Work out the number of lines in the records that include the word "blind"; reply with that number alone.

*** Block opens ***

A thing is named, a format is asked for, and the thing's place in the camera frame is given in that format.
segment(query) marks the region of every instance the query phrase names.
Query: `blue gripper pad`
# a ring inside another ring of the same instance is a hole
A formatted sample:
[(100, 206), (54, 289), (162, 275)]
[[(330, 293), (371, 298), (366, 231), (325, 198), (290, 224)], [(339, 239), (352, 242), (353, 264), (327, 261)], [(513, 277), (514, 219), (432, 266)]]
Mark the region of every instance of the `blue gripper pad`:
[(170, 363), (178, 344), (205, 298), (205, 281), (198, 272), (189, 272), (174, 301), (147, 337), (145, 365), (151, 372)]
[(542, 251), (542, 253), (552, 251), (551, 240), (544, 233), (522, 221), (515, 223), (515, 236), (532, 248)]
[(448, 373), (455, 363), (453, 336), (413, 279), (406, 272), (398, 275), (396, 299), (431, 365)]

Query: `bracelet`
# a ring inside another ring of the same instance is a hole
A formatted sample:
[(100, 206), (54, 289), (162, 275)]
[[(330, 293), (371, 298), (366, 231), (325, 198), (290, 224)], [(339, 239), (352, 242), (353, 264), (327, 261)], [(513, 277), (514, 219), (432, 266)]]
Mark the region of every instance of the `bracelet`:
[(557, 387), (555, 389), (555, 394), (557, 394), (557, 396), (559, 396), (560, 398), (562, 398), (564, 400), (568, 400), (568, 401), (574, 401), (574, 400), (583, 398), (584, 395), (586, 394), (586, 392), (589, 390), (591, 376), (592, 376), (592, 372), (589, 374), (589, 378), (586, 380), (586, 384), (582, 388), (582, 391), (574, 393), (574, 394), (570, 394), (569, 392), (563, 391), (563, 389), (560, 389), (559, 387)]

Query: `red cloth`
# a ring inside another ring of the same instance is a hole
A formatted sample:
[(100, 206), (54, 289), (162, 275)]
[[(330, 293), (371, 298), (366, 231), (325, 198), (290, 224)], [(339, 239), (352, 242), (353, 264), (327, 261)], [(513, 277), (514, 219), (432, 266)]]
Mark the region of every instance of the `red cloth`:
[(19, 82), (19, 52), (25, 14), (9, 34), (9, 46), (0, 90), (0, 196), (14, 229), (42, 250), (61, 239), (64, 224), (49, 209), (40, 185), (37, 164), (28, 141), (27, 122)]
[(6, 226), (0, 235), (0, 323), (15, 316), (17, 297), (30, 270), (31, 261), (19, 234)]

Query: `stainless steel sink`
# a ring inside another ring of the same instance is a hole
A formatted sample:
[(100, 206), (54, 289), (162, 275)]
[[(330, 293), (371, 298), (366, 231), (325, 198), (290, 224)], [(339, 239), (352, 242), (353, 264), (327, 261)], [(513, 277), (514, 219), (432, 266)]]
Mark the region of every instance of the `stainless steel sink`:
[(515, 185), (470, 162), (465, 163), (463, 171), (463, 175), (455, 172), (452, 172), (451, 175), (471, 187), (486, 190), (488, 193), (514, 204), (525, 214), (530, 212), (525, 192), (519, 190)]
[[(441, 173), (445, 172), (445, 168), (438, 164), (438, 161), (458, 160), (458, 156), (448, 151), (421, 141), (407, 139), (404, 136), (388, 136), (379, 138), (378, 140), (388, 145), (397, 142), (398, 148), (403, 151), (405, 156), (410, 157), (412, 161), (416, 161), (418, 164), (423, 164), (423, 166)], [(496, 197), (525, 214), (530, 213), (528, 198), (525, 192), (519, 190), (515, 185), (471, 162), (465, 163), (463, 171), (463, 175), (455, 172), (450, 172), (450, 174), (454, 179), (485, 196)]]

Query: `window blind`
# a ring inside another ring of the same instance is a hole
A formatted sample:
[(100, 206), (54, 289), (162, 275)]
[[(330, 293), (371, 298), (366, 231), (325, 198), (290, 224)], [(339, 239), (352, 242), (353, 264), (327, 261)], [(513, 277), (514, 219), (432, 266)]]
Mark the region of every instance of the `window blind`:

*** Block closes ***

» **WORKED SOLUTION**
2